I'm going to get a machine so i can do bench presses and stuff. How much weight should i use..i DONT want bigger muscles, i just want them to get stronger. So what dont go over my own body weight? 

Laborm.


----------



## jfarnsworth (Jan 31, 2006)

There's a lot of reference stuff in the health section.

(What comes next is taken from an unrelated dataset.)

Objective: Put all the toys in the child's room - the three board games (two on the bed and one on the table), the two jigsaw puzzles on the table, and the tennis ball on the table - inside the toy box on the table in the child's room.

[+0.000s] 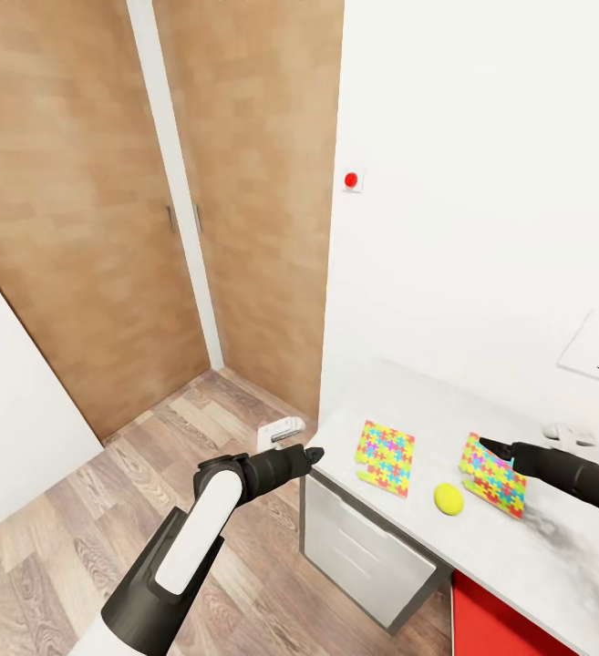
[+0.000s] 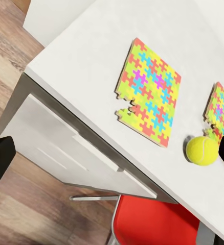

Take a look there and revive some threads or add to the most recent one.


----------



## evenflow1121 (Jan 31, 2006)

You should look up the stuff written here, and while you are at it go to your local library and get some books on weight lifting before you begin.  Though you may be excited about getting this machine, you can injure yourself weightlifting, seriously injure yourself if you are not careful.


----------



## MJS (Jan 31, 2006)

Thread moved to Health Tips.

MJS
MT Mod


----------



## Lisa (Jan 31, 2006)

Laborn,

I started a thread not too long ago about wanting to lift weights.  I received some really good advice on machines vs. free weights and some good links to some great information.  Take a look.  Hope this helps.


----------



## Jesse (Feb 2, 2006)

If you don't want to get huge muscles then you need to go with less weight and more reps. About 50% of your max weight and 3 sets of 15 reps.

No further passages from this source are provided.